That's my way of thinking. How will I know if I don't try? And maybe I'll have one perfect {or you know, really awesome} fry that grows up into a betta that I would breed out again. Never know. We have another male, he's red and purple and blue. But his colors are so...common...that I figured breeding him would just lead to more red and purple and blue for sure. Where as Jazz here might give me something different. I could be totally off...but it's worth a shot.


----------



## Luimeril (Dec 29, 2010)

well, i eagerly await the results. i LOVED raising chappy belle, from a month-old speck with eyes, to the beautiful pain in my butt she is now. x:


----------



## NCPanthersgurl (Jul 13, 2011)

I'm excited. I have a mild concern that now he seems bored of her... >.>


----------



## Luimeril (Dec 29, 2010)

i don't think it's suggested you show them each other during conditioning. x: you'll have to ask around.


----------



## NCPanthersgurl (Jul 13, 2011)

Hmm. Perhaps. Or perhaps it's a bit cold; I checked the water temp and it's down to 75 again. I turned off the ac and put plastic wrap over the tank to see if that's it. I know they get "more lethargic" in different temperature water. Then again, this is {to the best of my knowledge since they're both petshop babies} their first spawn. He's been building bubblenests for days though sooo. I'll just have to wait and see.


----------



## Luimeril (Dec 29, 2010)

you need to get them heaters. x: i know they raise the temps when spawning bettas. x:


----------



## Shimizoki (Jul 8, 2011)

I think I read they try to breed at 82 degrees, I may be mistaken though.


----------



## NCPanthersgurl (Jul 13, 2011)

Mmhmm, I have a heater in there. I had a different one but the light in it flickered...I'm getting it replaced. -_- Whether it's just the light or no, I'm taking no risks.


----------



## NCPanthersgurl (Jul 13, 2011)

So. Bought a new heater last night, set it to 82, and...during the night it jumped my tank to 90. -_- 
Jazz is in a bit of shock, he's lethargic and swims pretty much only for air. I did a 100% water change and left the heater off for now, he seems to be perking up.
Note to self, under compensate with this heater.

For now I'm going to work on reconditioning him, in the breeder tank so he becomes comfortable in it. The female is away too, but she's doing phenomenal today; not skiddish like she's been, very vibrant. I love that the small interaction she had yesterday brought out her colors so well.

I also got curious and put her next to Riot for a couple minutes. They both flared, and he danced around the side of his tank at her. So if things don't work out with Jazz, I do have another very eager male. I put him in Jazz's 2gal for now, after a 100% water change yesterday, and I'm going to begin conditioning him just in case. 

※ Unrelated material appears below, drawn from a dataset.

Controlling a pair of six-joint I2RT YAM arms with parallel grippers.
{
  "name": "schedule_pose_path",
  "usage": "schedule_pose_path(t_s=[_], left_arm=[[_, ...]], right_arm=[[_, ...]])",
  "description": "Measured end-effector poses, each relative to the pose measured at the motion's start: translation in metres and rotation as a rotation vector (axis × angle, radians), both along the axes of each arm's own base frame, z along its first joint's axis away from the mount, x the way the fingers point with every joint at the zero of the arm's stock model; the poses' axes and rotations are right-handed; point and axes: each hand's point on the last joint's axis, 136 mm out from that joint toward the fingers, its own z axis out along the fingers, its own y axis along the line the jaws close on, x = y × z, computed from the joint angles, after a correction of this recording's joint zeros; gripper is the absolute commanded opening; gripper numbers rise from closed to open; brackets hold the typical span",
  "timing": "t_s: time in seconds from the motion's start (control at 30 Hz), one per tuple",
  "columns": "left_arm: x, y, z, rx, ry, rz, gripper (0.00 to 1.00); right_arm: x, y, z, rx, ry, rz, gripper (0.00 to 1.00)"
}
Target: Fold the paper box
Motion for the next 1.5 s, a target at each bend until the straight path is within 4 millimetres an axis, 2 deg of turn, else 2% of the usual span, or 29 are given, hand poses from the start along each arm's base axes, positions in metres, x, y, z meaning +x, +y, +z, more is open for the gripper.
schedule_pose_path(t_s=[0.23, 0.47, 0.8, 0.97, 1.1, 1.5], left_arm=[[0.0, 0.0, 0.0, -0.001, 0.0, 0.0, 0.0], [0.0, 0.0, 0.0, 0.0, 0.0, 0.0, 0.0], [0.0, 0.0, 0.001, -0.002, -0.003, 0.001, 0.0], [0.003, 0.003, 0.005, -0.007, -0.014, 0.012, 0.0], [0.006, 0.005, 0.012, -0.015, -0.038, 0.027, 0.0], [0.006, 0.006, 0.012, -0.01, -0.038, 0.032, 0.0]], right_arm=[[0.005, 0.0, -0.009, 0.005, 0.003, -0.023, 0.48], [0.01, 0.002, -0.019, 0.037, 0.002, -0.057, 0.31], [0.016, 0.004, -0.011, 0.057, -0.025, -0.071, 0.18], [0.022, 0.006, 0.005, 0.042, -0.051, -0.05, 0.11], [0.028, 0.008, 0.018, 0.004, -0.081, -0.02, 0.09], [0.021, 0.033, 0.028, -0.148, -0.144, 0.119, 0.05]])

Update when things start happening. >.<


----------



## Luimeril (Dec 29, 2010)

i usually put the heater in, set it as low as it'll go, then slowly, every hour, bump it up a bit till it reaches the temp i want. that's how i did it for Chappy, when she was a baby. x: poor Jazz! get better, beautiful boy! :O i want your babies.


----------



## NCPanthersgurl (Jul 13, 2011)

Lol, trust me, I do too! But he seems to be starting to get a bit better. He's moving a bit more. Still hasn't eaten that I noticed, but he's started picking at some bloodworms.

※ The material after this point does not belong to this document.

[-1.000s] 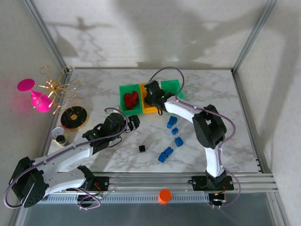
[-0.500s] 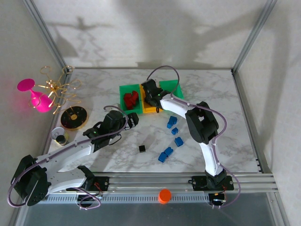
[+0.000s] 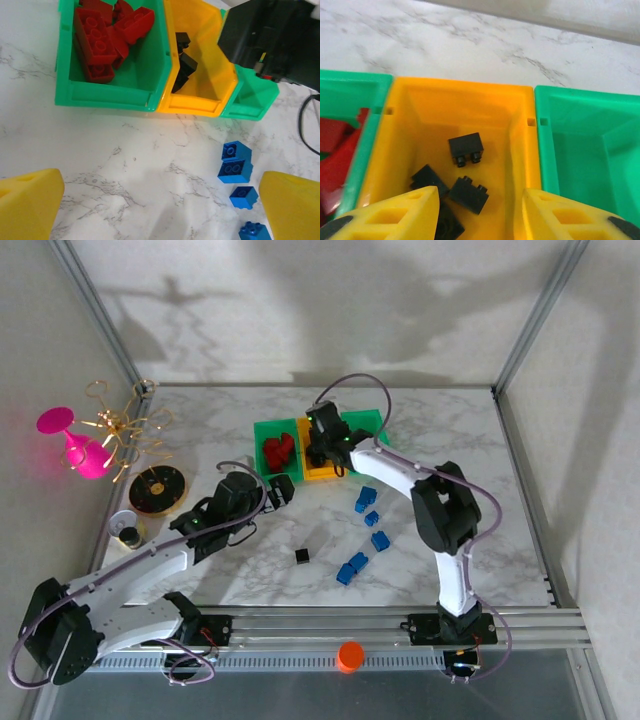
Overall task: Sort the legos into containers by color
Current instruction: Place the lego in the container, then pick up the lego from the bottom-center of the table.
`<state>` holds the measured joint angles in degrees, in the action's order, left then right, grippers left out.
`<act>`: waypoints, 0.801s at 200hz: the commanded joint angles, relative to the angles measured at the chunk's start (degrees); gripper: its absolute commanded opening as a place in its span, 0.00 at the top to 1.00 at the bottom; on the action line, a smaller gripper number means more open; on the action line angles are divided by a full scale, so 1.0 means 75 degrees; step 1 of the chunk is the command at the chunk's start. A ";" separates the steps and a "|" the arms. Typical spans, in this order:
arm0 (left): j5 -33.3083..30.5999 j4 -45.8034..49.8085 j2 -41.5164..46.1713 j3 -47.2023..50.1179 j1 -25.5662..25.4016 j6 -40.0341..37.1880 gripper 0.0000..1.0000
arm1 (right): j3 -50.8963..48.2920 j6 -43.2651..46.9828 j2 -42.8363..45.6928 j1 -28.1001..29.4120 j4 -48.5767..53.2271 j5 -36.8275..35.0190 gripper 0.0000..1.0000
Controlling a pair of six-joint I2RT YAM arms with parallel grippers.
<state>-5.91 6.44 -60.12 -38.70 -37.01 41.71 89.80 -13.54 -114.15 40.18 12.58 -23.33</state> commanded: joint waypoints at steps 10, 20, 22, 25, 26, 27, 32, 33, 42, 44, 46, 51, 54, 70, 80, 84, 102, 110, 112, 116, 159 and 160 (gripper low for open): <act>0.0227 0.0349 0.0654 0.0117 0.0055 0.0133 0.00 | -0.0871 -0.0336 0.1046 0.0194 -0.0049 0.0825 0.50; 0.0330 0.0422 0.0818 0.0200 0.0049 0.0106 0.00 | -0.1167 -0.0421 0.1269 0.0285 0.0009 0.0898 0.49; 0.0340 0.0452 0.0861 0.0217 0.0052 0.0109 0.00 | -0.1206 -0.0445 0.1326 0.0298 0.0030 0.0914 0.49; 0.0359 0.0502 0.0910 0.0240 0.0049 0.0101 0.00 | -0.1299 -0.0470 0.1410 0.0328 0.0052 0.0931 0.48; 0.0363 0.0525 0.0924 0.0250 0.0049 0.0106 0.00 | -0.1339 -0.0475 0.1436 0.0333 0.0061 0.0937 0.48; 0.0364 0.0542 0.0937 0.0256 0.0049 0.0102 0.00 | -0.1371 -0.0489 0.1461 0.0341 0.0059 0.0940 0.48; 0.0375 0.0625 0.0997 0.0278 0.0049 0.0117 0.00 | -0.1514 -0.0523 0.1582 0.0403 0.0088 0.0981 0.47; 0.0377 0.0645 0.1020 0.0281 0.0049 0.0113 0.00 | -0.1534 -0.0542 0.1598 0.0417 0.0090 0.0997 0.47; 0.0435 0.0756 0.1145 0.0359 0.0042 0.0123 0.00 | -0.1823 -0.0632 0.1836 0.0511 0.0115 0.1093 0.46; 0.0451 0.0776 0.1171 0.0371 0.0038 0.0128 0.00 | -0.1906 -0.0655 0.1884 0.0533 0.0121 0.1110 0.46; 0.0473 0.0804 0.1195 0.0391 0.0037 0.0138 0.00 | -0.1959 -0.0685 0.1931 0.0553 0.0126 0.1125 0.46; 0.0503 0.0857 0.1271 0.0439 0.0037 0.0137 0.00 | -0.2126 -0.0758 0.2054 0.0624 0.0127 0.1186 0.45; 0.0521 0.0883 0.1315 0.0465 0.0027 0.0143 0.00 | -0.2220 -0.0794 0.2110 0.0665 0.0125 0.1214 0.45; 0.0565 0.1044 0.1542 0.0608 0.0002 0.0221 0.00 | -0.2661 -0.1012 0.2398 0.0888 0.0171 0.1316 0.43; 0.0586 0.1132 0.1676 0.0704 -0.0022 0.0262 0.00 | -0.2885 -0.1162 0.2545 0.1042 0.0192 0.1365 0.42; 0.0585 0.1162 0.1723 0.0730 -0.0033 0.0278 0.00 | -0.2957 -0.1214 0.2578 0.1110 0.0203 0.1398 0.42; 0.0631 0.1259 0.1934 0.0880 -0.0088 0.0372 0.00 | -0.3224 -0.1475 0.2734 0.1441 0.0337 0.1322 0.41; 0.0667 0.1288 0.2013 0.0956 -0.0108 0.0412 0.00 | -0.3374 -0.1566 0.2815 0.1624 0.0327 0.1294 0.40; 0.0676 0.1290 0.2030 0.0968 -0.0119 0.0420 0.00 | -0.3422 -0.1604 0.2837 0.1670 0.0318 0.1277 0.40; 0.0682 0.1306 0.2067 0.1005 -0.0133 0.0447 0.00 | -0.3504 -0.1661 0.2890 0.1754 0.0305 0.1245 0.39; 0.0617 0.1535 0.2510 0.1363 -0.0189 0.0701 0.01 | -0.4209 -0.2556 0.3177 0.2583 0.0418 0.0878 0.36; 0.0615 0.1546 0.2515 0.1369 -0.0187 0.0704 0.01 | -0.4224 -0.2590 0.3186 0.2609 0.0408 0.0887 0.35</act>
<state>-1.78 15.68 -43.22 -30.24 -37.98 45.12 61.21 -26.85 -92.66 56.73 14.61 -14.37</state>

I left the heater off for a couple hours, and just turned it on about half an hour ago to a reasonably low setting. Tank seems to be settled at 76, I think I'll leave it for a while before I bump it up though. Help him settle easier.


----------



## NCPanthersgurl (Jul 13, 2011)

Small update; Jazz is doing super better and is now more vibrant and active than before. I'm thinking the brine shrimp I added to his conditioning diet helped.  So, pressing forward with breeding plans.


----------



## NCPanthersgurl (Jul 13, 2011)

Also, here's an updated pic of Jazz...trying to not let me have a pic....


----------



## NCPanthersgurl (Jul 13, 2011)

Everything looked ready. Jazz has been blowing sporadic bubbles, Alma is flaring her stripes, I release them together AND...nothing. Absolutely nothing. They're acting like best friends. Sigh. Imma wait though, give it a few days and maybe something will happen. If not, I'm just going to have to find Jazz another female.


----------



## Punki (Apr 30, 2011)

Aw, well hopefully she makes a wrong move and he nips her to put her in her place and things get going soon! If it doesnt work out id seperate them from any other betta mass feed them mosquito larvae if you have it, then re-introduce. Mine started spawning at 82 degrees 24 hours after releasing her, but my male showed his dominance right away.


----------



## NCPanthersgurl (Jul 13, 2011)

Yeah see mine's not aggressive basically at all...he flares occasionally, but basically never, and even when she follows him everywhere he just moves around her or pretends she's not there. I feel like I may need another male to make this happen. *sigh* I want Jazz babies but I feel like he's maybe not the fathering type. I guess I just have to wait and see. Meanwhile she's all plump with eggs. >.<


----------



## Punki (Apr 30, 2011)

When electra was ready she would swim up and rub against oldman trying to get him to wrap, he didnt feel like his bubblenest was up to par so he would scare her off, but maybe your girl will get impatient and nudge him. I hope so!


----------



## NCPanthersgurl (Jul 13, 2011)

I hope so too! She's round and striped and is trying but he's just not interested. I can't get any form of aggression from him, even when I try to instigate by dropping food between them. Nothing. I'm thinking about buying her a new male tomorrow if there's no improvement by the time I run to Petco...


----------



## Punki (Apr 30, 2011)

I read that if you show him another male it will sometimes make him start trying, so the "other guy" doesnt get her first. lol


----------



## NCPanthersgurl (Jul 13, 2011)

Hmm. My only other male is in the ten gallon and sick, or I'd consider trying to breed him. I can't really move him. But if I buy a new male tomorrow I could try that before just switching everything out....


----------



## Punki (Apr 30, 2011)

How about a mirror?


----------



## NCPanthersgurl (Jul 13, 2011)

Tried. He'll flare like crazy at it, but nothing else. :/ Sigh, maybe he's just not a breeder? Is that possible?


----------



## NCPanthersgurl (Jul 13, 2011)

Tried the mirror again, it's been like an hour, and now he won't even flare at it. Imma say that he's just not aggressive enough for this.


----------



## Punki (Apr 30, 2011)

If you realllly want him, try putting him alone and covering his tank for a couple days then re-introduce? hopefully someone with this problem comes along soon!


----------



## NCPanthersgurl (Jul 13, 2011)

I know, I'm going crazy trying to figure out what's up with him >.<


----------